Wurde eine Beteiligung des Personalrats nach § 74 Abs. 4 LPVG versäumt, ist die ausgesprochene Kündigung bzw. Entlassung bereits aus diesem Grunde unwirksam.
5. Abschluss von Aufhebungs- und Beendigungsverträgen
Das LPVG räumte dem Personalrat in seiner bisherigen Fassung ein Beteiligungsrecht beim Abschluss von Aufhebungs- und Beendigungsverträgen ein (§ 72a Abs. 2 Satz 1 LPVG a.F.).
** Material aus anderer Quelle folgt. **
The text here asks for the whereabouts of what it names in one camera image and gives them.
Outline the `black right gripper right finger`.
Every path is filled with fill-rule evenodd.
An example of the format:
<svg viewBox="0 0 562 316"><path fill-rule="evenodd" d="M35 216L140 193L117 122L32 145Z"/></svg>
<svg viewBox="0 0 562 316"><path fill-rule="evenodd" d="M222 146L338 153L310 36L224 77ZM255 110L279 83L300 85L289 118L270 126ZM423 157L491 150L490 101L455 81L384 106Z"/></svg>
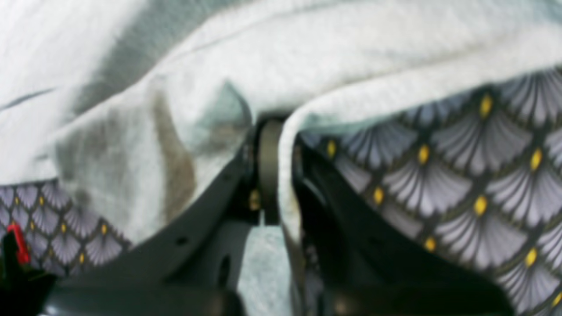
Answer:
<svg viewBox="0 0 562 316"><path fill-rule="evenodd" d="M354 192L327 159L298 139L293 186L304 240L322 288L318 316L512 316L499 286L429 253Z"/></svg>

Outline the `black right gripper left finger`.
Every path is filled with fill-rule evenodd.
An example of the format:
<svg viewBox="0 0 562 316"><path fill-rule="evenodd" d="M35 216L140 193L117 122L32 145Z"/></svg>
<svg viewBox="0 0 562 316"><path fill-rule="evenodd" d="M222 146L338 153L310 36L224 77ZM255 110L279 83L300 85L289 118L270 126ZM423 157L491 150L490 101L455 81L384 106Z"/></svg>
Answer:
<svg viewBox="0 0 562 316"><path fill-rule="evenodd" d="M237 292L245 245L260 215L258 132L171 224L104 266L60 281L46 316L245 316Z"/></svg>

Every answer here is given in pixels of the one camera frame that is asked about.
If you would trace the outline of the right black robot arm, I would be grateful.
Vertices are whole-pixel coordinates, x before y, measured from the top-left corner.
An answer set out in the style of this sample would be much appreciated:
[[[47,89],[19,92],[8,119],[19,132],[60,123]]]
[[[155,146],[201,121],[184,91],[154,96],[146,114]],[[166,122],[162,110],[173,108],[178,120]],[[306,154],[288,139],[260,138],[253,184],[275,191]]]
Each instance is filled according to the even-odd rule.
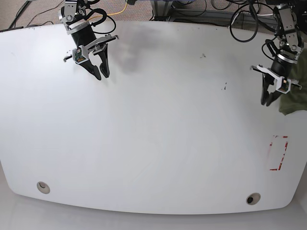
[[[97,0],[66,0],[59,11],[59,20],[64,25],[67,34],[71,35],[76,48],[64,57],[63,61],[73,59],[74,62],[94,75],[99,81],[101,76],[110,75],[108,65],[108,43],[118,39],[110,32],[101,33],[93,28],[111,19],[103,9],[92,9]]]

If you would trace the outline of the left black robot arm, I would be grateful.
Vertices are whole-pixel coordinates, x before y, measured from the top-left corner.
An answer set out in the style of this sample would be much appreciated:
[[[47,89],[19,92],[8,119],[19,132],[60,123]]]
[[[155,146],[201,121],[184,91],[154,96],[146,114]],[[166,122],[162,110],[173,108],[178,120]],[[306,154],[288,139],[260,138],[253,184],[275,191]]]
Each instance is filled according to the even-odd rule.
[[[303,0],[267,0],[273,5],[273,16],[277,22],[273,39],[267,39],[266,46],[273,57],[270,68],[262,65],[251,66],[251,69],[262,74],[261,104],[269,106],[282,94],[290,92],[292,87],[302,89],[298,80],[290,78],[290,72],[298,63],[304,49],[299,31],[300,18],[306,4]]]

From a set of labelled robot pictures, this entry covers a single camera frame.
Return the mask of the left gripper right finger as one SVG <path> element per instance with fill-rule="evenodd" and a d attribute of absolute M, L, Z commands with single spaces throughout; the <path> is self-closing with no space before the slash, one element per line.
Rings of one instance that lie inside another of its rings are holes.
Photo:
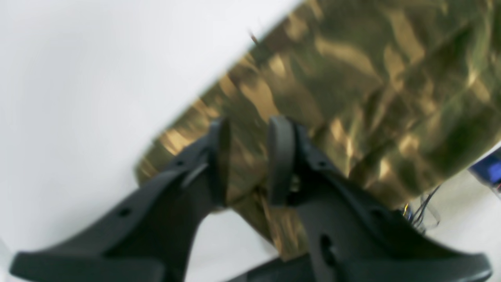
<path fill-rule="evenodd" d="M 445 247 L 417 232 L 344 177 L 303 126 L 273 116 L 268 203 L 295 210 L 317 282 L 484 282 L 486 255 Z"/>

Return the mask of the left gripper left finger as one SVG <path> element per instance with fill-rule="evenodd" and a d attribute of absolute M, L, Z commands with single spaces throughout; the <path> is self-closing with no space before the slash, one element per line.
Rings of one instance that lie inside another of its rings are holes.
<path fill-rule="evenodd" d="M 229 121 L 216 119 L 81 233 L 17 253 L 10 274 L 32 282 L 182 282 L 200 223 L 227 207 L 229 149 Z"/>
Dieses Beteiligungsrecht ist im Rahmen der Novellierung des Personalvertretungsrechts ersatzlos gestrichen worden.
6. Beteiligung bei Abmahnungen
Gemäß § 74 LPVG war dem Personalrat bislang vor dem Ausspruch einer Abmahnung Gelegenheit zur Stellungnahme zu geben. Dieses Beteiligungsrecht ist ebenfalls ersatzlos gestrichen worden. Eine Beteiligung bei Abmahnungen ist also nicht mehr erforderlich.
Fazit:
Die Novellierung des Personalvertretungsrechts führt zu einer erheblichen Beschleunigung der Abläufe. In bestimmten Fällen (Befristung, Abmahnung, Aufhebungsverträge) besteht nunmehr keine Beteiligungspflicht des Personalrats mehr. Der Arbeitgeber kann hier, ähnlich wie im Bundespersonalvertretungsrechts oder auch im Betriebsverfassungsrecht, frei entscheiden. Die Mitbestimmungsverfahren wurden auch im Übrigen beschleunigt und angepasst. Das Ziel des Gesetzgebers, die öffentliche Verwaltung im Bereich des LPVG zu modernisieren und Abläufe zu beschleunigen, war damit erfolgreich.